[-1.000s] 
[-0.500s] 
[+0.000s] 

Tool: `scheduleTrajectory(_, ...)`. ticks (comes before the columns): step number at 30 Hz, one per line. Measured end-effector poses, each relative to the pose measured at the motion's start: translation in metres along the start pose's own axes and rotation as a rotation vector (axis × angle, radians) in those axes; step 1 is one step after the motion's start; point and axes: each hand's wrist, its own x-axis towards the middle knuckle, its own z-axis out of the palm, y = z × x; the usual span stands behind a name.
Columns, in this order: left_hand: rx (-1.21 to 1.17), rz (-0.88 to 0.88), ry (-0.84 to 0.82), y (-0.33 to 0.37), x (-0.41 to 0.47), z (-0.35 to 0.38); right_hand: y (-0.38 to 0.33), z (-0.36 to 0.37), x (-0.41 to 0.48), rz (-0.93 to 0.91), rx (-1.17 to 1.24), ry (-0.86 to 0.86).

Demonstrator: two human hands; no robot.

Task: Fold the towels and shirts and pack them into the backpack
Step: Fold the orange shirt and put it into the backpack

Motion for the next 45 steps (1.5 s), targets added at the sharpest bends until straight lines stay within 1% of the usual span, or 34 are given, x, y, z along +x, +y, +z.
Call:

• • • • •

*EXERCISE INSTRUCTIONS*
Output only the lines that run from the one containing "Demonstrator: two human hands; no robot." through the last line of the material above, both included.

*ANSWER TO THE EXERCISE*
Demonstrator: two human hands; no robot.

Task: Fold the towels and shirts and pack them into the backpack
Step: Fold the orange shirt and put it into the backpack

Motion for the next 45 steps (1.5 s), targets added at the sharpest bends until straight lines stay within 1% of the usual span, or 34 are given, x, y, z along +x, +y, +z.
Call:

This completes the answer to the exercise.